Installation view of Lesia Khomenko: Image and Presence at the Ukrainian Museum in New York Courtesy Lilia Kudelia
Khomenko’s works deconstruct Socialist-Realist battle scenes by Soviet Ukrainian artists and addresses war and cyberspace as well as her experience of conflict and evacuation. In the AJS series, she is in dialogue with Sobel on the ruptures and resilience of Ukrainian history.

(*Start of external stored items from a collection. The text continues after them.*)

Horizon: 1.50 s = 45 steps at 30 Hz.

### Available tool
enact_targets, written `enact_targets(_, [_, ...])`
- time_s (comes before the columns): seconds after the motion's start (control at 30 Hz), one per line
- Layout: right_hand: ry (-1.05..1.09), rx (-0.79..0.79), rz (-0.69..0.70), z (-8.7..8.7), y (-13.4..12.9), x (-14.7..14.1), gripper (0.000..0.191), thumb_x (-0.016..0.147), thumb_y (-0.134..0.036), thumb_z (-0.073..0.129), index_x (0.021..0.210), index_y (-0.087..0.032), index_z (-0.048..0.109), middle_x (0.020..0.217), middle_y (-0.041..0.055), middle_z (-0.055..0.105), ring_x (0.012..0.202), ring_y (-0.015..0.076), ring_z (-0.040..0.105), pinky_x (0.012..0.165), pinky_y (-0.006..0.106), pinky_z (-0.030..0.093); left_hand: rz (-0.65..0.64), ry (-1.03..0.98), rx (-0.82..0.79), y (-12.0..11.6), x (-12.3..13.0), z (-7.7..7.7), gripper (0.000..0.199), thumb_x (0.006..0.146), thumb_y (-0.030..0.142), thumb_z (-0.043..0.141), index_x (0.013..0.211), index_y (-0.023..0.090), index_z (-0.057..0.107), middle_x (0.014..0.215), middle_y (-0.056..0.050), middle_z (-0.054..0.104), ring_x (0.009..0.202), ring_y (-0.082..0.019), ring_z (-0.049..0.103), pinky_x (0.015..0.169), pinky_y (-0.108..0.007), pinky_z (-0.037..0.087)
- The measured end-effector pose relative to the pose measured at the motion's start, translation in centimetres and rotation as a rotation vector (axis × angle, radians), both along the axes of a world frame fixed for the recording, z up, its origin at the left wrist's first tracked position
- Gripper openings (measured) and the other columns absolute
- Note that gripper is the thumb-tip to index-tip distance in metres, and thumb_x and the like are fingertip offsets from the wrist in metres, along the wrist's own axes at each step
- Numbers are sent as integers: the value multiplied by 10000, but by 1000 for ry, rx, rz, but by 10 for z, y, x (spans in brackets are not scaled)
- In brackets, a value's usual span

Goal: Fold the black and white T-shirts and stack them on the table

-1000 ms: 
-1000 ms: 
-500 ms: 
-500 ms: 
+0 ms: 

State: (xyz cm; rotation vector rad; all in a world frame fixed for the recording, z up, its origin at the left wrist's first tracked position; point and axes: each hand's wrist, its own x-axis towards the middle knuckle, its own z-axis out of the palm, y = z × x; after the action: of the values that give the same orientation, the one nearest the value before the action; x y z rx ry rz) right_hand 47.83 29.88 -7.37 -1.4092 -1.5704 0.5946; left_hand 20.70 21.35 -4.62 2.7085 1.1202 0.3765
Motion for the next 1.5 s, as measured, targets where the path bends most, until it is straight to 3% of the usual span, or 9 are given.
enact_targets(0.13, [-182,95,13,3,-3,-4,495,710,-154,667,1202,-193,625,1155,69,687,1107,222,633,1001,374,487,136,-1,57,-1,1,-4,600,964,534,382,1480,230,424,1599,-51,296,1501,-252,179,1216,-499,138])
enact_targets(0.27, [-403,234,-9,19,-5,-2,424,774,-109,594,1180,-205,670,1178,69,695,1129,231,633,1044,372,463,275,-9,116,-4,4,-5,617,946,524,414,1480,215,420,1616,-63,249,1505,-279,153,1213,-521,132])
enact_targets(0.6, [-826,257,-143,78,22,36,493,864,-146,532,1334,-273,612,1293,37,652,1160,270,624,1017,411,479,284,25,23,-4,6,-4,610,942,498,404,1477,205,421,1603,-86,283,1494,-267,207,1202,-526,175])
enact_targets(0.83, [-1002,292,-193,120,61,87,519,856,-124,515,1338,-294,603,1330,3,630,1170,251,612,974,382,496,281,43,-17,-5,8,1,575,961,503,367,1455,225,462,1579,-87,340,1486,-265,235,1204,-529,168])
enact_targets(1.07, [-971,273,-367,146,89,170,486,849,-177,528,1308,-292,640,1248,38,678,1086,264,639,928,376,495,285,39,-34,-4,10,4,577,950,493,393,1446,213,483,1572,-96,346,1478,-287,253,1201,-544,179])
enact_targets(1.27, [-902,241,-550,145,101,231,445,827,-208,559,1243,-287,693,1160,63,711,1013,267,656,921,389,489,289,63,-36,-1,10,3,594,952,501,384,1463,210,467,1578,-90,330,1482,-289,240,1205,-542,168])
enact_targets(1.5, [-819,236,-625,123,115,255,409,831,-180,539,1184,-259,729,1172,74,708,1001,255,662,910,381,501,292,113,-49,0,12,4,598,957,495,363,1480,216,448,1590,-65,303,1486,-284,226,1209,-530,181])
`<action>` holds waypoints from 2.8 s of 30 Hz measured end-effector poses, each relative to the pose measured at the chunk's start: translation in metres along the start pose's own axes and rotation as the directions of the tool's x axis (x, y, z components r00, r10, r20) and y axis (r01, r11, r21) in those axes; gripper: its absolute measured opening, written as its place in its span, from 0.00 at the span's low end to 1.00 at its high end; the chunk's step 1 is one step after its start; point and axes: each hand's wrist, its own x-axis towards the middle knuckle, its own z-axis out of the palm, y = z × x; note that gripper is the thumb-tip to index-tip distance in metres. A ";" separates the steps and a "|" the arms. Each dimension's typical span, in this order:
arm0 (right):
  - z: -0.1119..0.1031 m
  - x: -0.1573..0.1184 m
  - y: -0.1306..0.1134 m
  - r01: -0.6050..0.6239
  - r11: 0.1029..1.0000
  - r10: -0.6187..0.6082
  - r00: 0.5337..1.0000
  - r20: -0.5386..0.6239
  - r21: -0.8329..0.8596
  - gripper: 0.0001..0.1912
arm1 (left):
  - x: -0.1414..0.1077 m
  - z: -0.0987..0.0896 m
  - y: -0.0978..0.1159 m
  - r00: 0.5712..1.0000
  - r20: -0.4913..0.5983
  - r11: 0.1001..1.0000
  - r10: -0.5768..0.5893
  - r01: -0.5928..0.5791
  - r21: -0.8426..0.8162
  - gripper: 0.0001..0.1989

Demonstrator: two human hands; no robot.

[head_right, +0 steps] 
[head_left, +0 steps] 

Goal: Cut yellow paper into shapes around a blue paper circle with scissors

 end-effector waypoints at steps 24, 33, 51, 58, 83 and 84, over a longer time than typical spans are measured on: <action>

Khomenko, who recently had her first US solo show at New York’s Fridman Gallery, felt “the strong connection between my practice and her generation”. She says this sense of connection was reinforced by reading Dore Ashton’s The New York School: A Cultural Reckoning (1965), which highlights the role of immigrants in nurturing the city’s Modern art scene.
“I started to research her Second World War period of pre-abstract works and found a lot in common with my own practice,” Khomenko says. She placed Sobel’s “soldiers, simplified figuration, weapons” into a separate canvas and folded them into tubes, so they “are both abstract and referencing to black mortar weapons like in Sobel’s original piece”, bridging generations of Ukrainian diaspora. She adds,“It’s two different histories and I'm looking for a perspective to find something that could unite it all.”